Tally every line below where "numbering" appears, then report the total alone.

■ ■ ■ ■

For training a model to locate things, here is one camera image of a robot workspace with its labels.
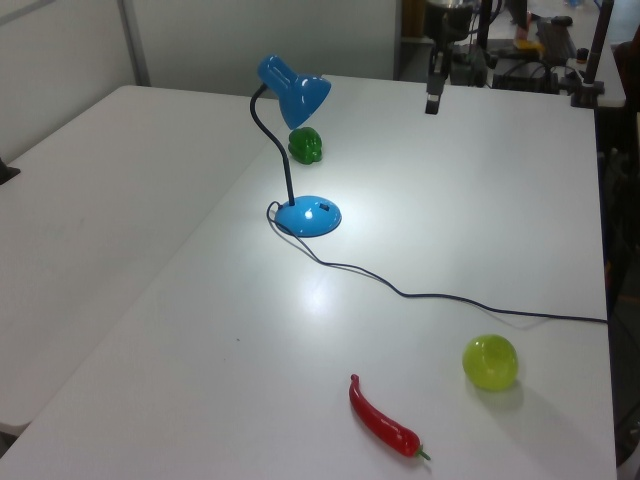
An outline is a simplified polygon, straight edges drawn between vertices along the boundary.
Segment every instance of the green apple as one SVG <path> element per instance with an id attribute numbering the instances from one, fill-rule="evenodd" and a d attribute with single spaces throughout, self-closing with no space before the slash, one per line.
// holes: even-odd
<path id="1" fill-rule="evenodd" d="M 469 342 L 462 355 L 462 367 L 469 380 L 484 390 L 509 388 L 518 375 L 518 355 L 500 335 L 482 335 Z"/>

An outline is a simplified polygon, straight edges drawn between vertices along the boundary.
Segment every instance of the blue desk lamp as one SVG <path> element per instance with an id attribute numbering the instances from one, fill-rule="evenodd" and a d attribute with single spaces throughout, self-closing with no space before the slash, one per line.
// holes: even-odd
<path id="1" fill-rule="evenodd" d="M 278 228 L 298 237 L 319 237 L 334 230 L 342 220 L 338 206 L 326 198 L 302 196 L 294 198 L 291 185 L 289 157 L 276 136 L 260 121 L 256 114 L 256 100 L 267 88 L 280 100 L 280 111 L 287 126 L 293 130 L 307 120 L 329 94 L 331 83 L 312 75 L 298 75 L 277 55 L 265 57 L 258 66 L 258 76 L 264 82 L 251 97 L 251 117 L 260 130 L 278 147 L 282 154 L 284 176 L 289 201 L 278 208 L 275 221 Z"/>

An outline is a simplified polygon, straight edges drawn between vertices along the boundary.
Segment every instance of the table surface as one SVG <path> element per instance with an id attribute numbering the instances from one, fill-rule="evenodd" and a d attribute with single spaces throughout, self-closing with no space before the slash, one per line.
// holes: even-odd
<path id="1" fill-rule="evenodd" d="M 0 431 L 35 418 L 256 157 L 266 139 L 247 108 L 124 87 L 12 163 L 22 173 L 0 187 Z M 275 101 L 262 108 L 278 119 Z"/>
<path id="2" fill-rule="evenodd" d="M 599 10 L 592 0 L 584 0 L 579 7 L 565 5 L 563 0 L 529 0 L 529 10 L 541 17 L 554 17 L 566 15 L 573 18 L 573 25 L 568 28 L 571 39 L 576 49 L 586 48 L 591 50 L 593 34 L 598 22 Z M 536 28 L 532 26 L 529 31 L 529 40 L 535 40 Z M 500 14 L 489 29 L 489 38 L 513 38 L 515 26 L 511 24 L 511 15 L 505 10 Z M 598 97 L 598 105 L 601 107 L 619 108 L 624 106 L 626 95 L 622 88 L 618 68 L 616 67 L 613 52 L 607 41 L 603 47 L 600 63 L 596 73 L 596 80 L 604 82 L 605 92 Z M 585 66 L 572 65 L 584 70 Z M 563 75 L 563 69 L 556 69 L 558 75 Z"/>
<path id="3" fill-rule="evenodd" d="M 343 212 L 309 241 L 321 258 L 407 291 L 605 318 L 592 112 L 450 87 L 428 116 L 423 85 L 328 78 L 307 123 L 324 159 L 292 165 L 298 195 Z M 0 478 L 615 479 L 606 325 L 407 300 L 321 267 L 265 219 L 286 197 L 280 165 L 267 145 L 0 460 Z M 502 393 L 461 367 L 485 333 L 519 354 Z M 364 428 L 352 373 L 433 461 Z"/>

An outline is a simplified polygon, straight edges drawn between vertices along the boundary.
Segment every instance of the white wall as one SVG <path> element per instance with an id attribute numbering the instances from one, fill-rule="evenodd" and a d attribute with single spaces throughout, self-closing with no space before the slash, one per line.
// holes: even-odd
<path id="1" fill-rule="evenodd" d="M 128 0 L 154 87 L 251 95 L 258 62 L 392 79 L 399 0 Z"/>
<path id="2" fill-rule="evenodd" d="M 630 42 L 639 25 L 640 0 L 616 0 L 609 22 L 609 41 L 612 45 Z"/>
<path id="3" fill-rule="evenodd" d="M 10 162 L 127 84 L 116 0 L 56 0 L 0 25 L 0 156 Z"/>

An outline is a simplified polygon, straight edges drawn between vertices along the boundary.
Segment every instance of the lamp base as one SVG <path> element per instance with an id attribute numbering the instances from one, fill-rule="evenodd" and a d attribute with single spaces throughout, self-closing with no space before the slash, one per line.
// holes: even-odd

■ ■ ■ ■

▸ Answer space
5